Myth: Gripe water/ ghutti are routinely
administered to newborns and infants in the belief that they will
improve digestion and relieve abdominal pain.
Fact: Exclusively breast-fed children
do not require any additional nutrition for the first six months. If
the child is bottle/formula-fed, the child will have more diarrehoa
and tummy upsets, but ghuttis and gripe water will not help anyway.
Answers to common queries:
- My child has writhes and his/her face turns red. Does this mean he/she has abdominal pain?These writhing movements are normal “ choreoathetoid” involuntary movements during infancy, and in fact show normalcy of the neonate. These do not require any medication. Breastfed children are not likely to have abdominal pain. Excessive crying in otherwise normal infants is usually due to fever, defective “latch on” while suckling and hence inadequate milk intake (for details, visit www.bpni.org . You can also find manoeuvres to treat colicky crying on this site).
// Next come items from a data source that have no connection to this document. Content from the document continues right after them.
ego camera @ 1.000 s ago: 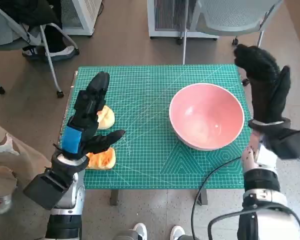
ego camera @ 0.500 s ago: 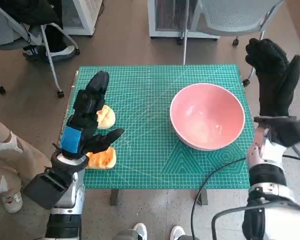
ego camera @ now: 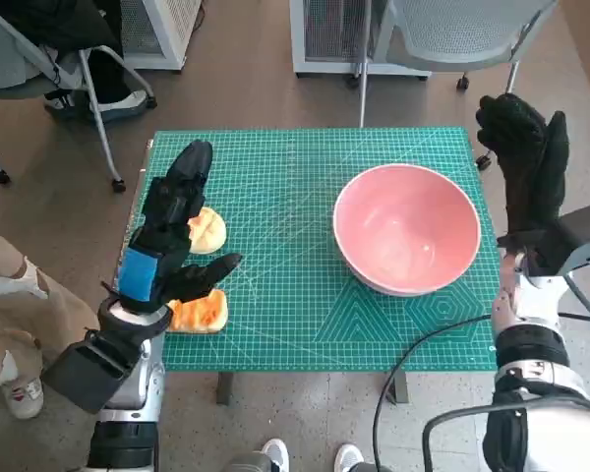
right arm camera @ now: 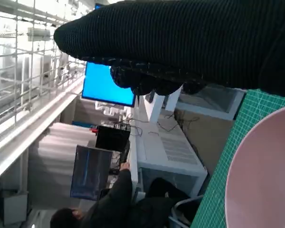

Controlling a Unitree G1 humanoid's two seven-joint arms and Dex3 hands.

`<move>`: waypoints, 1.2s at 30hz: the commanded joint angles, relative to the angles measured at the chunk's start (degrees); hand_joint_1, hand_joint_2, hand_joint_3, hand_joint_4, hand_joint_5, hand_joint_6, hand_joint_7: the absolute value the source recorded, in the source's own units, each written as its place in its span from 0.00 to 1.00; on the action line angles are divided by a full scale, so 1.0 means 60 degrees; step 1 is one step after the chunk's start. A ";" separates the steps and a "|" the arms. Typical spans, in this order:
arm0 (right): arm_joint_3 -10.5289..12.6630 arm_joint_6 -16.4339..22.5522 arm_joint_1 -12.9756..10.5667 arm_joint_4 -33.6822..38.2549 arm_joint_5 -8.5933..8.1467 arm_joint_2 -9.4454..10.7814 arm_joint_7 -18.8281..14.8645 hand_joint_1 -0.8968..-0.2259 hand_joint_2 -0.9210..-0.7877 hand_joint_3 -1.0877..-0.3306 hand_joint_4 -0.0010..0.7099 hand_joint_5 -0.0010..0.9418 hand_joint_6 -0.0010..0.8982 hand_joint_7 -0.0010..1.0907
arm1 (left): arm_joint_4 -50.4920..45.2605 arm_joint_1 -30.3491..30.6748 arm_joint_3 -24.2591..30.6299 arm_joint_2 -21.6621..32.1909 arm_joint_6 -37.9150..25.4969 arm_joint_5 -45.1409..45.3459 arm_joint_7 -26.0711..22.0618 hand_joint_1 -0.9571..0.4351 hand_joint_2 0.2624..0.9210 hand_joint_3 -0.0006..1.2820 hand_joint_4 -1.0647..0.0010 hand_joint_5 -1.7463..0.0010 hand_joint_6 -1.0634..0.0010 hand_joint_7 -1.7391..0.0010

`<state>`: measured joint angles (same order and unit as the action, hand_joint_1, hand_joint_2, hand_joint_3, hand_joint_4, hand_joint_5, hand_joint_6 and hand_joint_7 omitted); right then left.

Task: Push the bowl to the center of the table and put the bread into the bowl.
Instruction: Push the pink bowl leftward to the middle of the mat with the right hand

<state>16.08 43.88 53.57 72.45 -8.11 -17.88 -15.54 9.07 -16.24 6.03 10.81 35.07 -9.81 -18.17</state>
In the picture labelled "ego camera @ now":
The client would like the dark metal table leg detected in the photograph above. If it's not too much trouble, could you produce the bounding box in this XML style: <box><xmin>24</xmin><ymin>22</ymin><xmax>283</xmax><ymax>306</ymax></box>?
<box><xmin>216</xmin><ymin>372</ymin><xmax>234</xmax><ymax>406</ymax></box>
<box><xmin>386</xmin><ymin>371</ymin><xmax>409</xmax><ymax>404</ymax></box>

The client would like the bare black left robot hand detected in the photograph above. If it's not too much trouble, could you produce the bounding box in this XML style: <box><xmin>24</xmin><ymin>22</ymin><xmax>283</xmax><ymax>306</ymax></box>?
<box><xmin>115</xmin><ymin>140</ymin><xmax>244</xmax><ymax>316</ymax></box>

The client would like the grey office chair mesh back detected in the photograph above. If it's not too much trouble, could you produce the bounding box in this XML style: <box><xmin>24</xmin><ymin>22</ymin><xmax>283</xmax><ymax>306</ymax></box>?
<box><xmin>357</xmin><ymin>0</ymin><xmax>560</xmax><ymax>171</ymax></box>

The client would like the grey office chair solid seat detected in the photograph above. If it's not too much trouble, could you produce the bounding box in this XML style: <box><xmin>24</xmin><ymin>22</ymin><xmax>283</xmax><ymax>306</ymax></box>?
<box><xmin>0</xmin><ymin>0</ymin><xmax>158</xmax><ymax>193</ymax></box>

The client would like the round toy bread bun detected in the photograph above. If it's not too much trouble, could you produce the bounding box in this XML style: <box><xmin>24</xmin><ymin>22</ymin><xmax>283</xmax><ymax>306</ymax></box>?
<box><xmin>186</xmin><ymin>206</ymin><xmax>227</xmax><ymax>256</ymax></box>

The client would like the white shoe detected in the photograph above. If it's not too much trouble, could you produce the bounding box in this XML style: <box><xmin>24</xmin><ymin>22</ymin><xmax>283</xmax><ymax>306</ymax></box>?
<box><xmin>261</xmin><ymin>439</ymin><xmax>290</xmax><ymax>472</ymax></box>
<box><xmin>334</xmin><ymin>443</ymin><xmax>365</xmax><ymax>472</ymax></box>

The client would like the green cutting mat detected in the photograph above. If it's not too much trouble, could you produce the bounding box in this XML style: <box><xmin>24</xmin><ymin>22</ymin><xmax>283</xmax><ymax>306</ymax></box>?
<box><xmin>142</xmin><ymin>126</ymin><xmax>502</xmax><ymax>373</ymax></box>

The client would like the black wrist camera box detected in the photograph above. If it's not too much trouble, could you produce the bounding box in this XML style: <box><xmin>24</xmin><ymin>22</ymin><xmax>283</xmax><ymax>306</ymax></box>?
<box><xmin>43</xmin><ymin>328</ymin><xmax>142</xmax><ymax>414</ymax></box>
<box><xmin>530</xmin><ymin>200</ymin><xmax>590</xmax><ymax>324</ymax></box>

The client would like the person in beige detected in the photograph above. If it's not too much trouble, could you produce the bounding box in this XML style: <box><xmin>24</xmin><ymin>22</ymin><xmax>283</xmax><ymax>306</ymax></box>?
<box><xmin>0</xmin><ymin>176</ymin><xmax>99</xmax><ymax>419</ymax></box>

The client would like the person in black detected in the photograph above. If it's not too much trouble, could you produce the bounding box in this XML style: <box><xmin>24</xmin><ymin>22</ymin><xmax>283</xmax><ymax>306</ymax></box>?
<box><xmin>0</xmin><ymin>0</ymin><xmax>148</xmax><ymax>119</ymax></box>

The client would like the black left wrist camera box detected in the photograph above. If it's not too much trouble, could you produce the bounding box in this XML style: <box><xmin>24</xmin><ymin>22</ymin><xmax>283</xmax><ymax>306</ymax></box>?
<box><xmin>43</xmin><ymin>328</ymin><xmax>142</xmax><ymax>414</ymax></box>

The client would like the pink bowl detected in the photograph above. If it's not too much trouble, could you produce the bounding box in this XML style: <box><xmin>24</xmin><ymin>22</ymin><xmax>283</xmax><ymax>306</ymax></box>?
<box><xmin>332</xmin><ymin>164</ymin><xmax>483</xmax><ymax>298</ymax></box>

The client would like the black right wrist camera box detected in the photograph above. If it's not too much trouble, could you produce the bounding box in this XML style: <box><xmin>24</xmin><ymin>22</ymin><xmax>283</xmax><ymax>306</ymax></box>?
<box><xmin>530</xmin><ymin>200</ymin><xmax>590</xmax><ymax>324</ymax></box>

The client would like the long toy bread loaf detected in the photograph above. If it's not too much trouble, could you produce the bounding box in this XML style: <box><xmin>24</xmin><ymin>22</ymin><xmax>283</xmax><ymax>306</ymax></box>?
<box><xmin>168</xmin><ymin>288</ymin><xmax>229</xmax><ymax>334</ymax></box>

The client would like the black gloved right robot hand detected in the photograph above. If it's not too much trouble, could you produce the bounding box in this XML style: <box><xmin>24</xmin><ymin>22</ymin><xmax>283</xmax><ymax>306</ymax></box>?
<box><xmin>475</xmin><ymin>92</ymin><xmax>570</xmax><ymax>236</ymax></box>

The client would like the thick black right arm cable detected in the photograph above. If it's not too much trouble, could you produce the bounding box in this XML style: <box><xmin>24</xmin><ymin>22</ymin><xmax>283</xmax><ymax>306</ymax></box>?
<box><xmin>422</xmin><ymin>396</ymin><xmax>590</xmax><ymax>472</ymax></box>

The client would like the long thin black cable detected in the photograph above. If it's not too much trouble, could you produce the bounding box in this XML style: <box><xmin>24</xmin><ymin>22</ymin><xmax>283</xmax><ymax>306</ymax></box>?
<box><xmin>372</xmin><ymin>314</ymin><xmax>496</xmax><ymax>472</ymax></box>

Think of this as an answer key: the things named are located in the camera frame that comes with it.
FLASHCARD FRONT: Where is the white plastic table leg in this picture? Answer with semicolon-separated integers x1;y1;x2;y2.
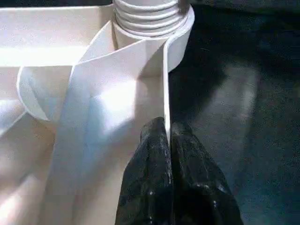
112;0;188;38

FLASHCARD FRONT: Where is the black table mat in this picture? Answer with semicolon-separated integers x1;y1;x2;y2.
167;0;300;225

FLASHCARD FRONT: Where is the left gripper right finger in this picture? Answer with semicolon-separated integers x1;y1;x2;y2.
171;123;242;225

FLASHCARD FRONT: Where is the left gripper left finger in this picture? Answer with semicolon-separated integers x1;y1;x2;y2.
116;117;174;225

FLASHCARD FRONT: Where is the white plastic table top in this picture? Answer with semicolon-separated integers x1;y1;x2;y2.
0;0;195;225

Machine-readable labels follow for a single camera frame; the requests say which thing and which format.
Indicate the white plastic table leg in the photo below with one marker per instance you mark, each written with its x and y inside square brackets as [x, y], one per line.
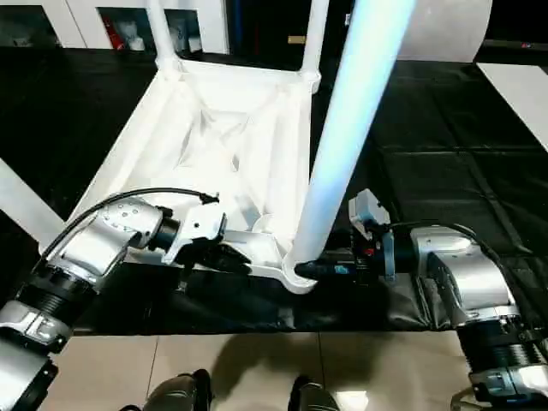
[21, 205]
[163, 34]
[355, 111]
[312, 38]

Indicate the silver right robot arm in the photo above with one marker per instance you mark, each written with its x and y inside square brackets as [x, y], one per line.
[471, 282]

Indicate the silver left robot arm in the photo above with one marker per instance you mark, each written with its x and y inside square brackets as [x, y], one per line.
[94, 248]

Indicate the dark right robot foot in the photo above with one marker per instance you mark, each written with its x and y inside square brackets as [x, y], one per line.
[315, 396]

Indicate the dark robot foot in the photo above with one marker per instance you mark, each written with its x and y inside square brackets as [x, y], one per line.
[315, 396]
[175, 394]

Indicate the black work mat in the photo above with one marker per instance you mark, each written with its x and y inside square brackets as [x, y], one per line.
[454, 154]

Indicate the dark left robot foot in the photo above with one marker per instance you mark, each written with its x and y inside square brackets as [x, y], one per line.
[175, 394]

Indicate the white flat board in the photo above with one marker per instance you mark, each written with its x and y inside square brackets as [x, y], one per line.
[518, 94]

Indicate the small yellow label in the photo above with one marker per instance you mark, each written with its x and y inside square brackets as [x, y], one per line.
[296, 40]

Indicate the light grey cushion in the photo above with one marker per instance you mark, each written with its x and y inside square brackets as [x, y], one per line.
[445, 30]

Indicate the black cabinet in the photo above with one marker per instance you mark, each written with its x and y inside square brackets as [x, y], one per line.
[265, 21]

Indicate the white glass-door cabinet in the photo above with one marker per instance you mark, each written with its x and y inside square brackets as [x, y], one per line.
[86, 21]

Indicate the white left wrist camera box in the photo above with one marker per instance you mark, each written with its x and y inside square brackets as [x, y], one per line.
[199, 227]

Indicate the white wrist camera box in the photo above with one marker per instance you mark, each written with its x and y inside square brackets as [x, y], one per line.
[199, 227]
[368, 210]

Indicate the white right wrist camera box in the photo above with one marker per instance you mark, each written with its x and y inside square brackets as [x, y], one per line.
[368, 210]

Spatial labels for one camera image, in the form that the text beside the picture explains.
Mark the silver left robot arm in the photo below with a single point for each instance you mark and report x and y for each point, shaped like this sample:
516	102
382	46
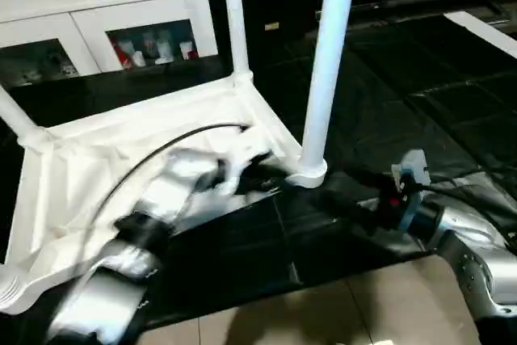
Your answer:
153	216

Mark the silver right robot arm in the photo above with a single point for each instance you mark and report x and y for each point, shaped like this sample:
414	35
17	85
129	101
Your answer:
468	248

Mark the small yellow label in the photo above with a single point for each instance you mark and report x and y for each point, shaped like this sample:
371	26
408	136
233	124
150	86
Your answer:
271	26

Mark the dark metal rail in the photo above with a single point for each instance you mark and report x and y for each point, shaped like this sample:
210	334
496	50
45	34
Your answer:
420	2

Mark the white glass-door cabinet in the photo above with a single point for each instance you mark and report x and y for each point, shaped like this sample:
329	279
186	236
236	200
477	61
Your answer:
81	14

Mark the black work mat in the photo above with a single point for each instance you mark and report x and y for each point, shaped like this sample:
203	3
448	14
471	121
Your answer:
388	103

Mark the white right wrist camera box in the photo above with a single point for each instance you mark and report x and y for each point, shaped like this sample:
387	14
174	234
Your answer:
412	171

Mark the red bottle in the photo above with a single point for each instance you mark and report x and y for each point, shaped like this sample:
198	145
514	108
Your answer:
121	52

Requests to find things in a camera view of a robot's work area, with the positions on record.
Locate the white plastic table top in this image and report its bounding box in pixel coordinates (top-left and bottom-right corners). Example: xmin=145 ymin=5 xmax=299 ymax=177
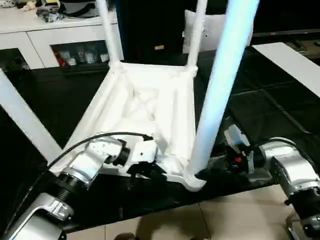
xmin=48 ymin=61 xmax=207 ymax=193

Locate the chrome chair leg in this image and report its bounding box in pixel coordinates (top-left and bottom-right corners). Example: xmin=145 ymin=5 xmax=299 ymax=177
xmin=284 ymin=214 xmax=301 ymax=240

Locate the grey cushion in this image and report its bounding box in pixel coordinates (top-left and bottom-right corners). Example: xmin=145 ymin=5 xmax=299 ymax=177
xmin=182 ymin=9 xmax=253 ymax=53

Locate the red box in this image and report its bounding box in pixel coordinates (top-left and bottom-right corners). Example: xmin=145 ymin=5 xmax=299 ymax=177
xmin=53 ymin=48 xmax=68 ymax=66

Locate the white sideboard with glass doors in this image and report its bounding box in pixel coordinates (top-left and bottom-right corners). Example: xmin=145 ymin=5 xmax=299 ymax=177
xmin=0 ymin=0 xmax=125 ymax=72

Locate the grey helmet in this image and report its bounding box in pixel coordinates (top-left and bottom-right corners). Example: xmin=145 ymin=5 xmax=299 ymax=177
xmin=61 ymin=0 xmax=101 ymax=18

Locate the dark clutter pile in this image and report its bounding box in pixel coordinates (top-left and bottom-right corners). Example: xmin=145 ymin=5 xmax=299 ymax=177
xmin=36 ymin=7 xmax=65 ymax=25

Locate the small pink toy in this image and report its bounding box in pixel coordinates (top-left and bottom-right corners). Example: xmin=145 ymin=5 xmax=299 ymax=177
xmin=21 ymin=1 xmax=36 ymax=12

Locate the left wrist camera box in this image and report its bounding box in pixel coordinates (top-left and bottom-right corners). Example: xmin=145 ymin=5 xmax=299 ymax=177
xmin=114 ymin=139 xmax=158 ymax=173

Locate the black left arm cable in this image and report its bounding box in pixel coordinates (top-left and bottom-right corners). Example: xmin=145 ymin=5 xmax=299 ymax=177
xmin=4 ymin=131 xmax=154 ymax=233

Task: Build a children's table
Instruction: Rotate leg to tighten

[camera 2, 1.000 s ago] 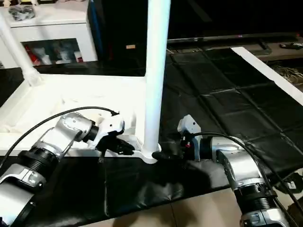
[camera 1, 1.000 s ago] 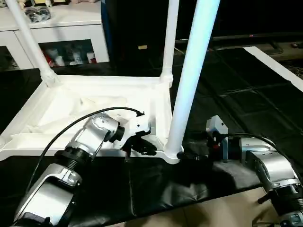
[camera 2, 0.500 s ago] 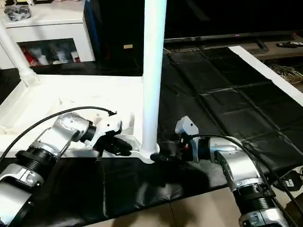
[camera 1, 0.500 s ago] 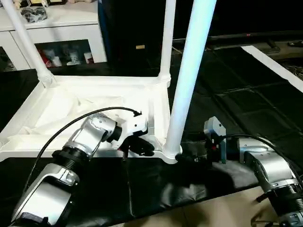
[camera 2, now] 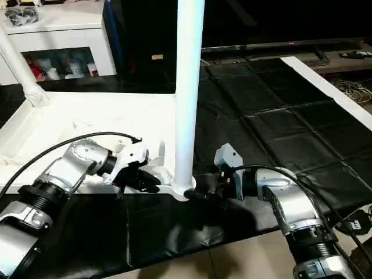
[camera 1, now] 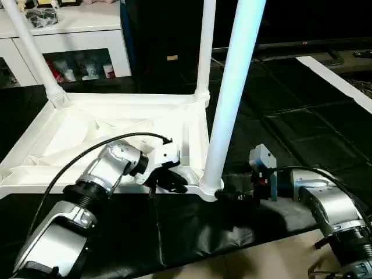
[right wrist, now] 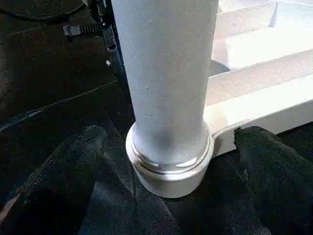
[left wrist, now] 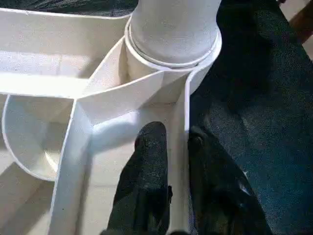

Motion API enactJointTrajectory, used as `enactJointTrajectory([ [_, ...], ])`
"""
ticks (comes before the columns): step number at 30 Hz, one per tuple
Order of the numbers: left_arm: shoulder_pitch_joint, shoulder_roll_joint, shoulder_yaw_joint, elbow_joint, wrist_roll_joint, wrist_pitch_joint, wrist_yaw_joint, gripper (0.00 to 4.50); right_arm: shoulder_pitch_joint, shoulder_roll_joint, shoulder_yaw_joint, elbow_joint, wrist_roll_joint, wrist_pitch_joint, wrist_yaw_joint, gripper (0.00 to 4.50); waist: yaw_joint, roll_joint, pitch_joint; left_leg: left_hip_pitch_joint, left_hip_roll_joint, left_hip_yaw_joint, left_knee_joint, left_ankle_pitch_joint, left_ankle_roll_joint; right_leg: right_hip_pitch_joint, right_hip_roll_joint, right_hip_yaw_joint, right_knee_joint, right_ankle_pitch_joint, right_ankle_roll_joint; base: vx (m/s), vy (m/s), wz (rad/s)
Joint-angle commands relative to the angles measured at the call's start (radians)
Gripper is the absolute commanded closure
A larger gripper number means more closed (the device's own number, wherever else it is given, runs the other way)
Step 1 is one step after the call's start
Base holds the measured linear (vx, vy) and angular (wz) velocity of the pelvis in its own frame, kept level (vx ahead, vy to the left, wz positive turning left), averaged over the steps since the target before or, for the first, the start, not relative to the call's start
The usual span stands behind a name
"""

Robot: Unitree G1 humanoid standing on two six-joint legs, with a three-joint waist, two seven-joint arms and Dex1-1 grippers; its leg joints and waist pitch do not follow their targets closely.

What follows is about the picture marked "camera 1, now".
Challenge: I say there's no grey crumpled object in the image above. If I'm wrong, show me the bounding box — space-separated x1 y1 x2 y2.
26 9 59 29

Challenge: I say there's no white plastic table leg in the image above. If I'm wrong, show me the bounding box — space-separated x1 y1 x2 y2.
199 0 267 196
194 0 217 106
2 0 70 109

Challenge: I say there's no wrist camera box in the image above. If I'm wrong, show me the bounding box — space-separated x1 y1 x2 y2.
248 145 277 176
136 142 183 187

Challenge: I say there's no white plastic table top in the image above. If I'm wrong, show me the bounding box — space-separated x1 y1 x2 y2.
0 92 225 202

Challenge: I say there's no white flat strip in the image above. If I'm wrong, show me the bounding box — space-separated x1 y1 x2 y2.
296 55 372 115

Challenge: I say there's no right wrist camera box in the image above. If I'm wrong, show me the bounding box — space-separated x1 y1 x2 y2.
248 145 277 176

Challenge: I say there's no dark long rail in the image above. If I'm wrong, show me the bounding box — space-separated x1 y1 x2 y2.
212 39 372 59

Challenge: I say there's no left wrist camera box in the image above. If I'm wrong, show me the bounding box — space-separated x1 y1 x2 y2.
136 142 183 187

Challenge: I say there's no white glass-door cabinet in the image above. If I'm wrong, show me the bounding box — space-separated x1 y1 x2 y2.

- Why do elders say that ghuttis/gripe water aid in comfortable sleep?In the '80s, while working with committee for protection of child consumer , Indian Academy of Pediatrics, our group found that many gripe waters had alcohol content. Many ghuttis were found to contain opium. The children were sedated into sleep, leading to false belief that these aid in comfortable sleep. One of the gripe waters had so much alcohol that three teaspoons of it to a newborn was equivalent to one pint of beer consumed by an adult! We campaigned and got alcohol and opium removed from gripe water and ghutti.
Further : A newborn has reverse sleep
pattern, i.e. they sleep during day and are wakeful during the night.
All crying in infants does not indicate pain. Crying is the only
means of communication a newborn has.
Excessive crying in neonates may be
normal communication, fever (for which your doctor will prescribe
paracetamol in appropriate dosage) or unexplained colicky crying (for
which simple manoeuvres are sufficient).
Ten-twelve stools per day in breastfed
children is not indigestion.
Ghuttis/gripe waters are an avoidable
wasteful expenditure on child health.
Formula/bottle-fed children tend to have
more infective diarrhoea and abdominal pains. Ghuttis/gripe water will
have some carminative effect, but that is not a real treatment of any
infection. Infections should be treated by a doctor.
Warning: Any medicine that is labelled
“elixir” could have alcohol in it and most of the therapeutic
effect might be attributed to alcohol rather than other ingredients.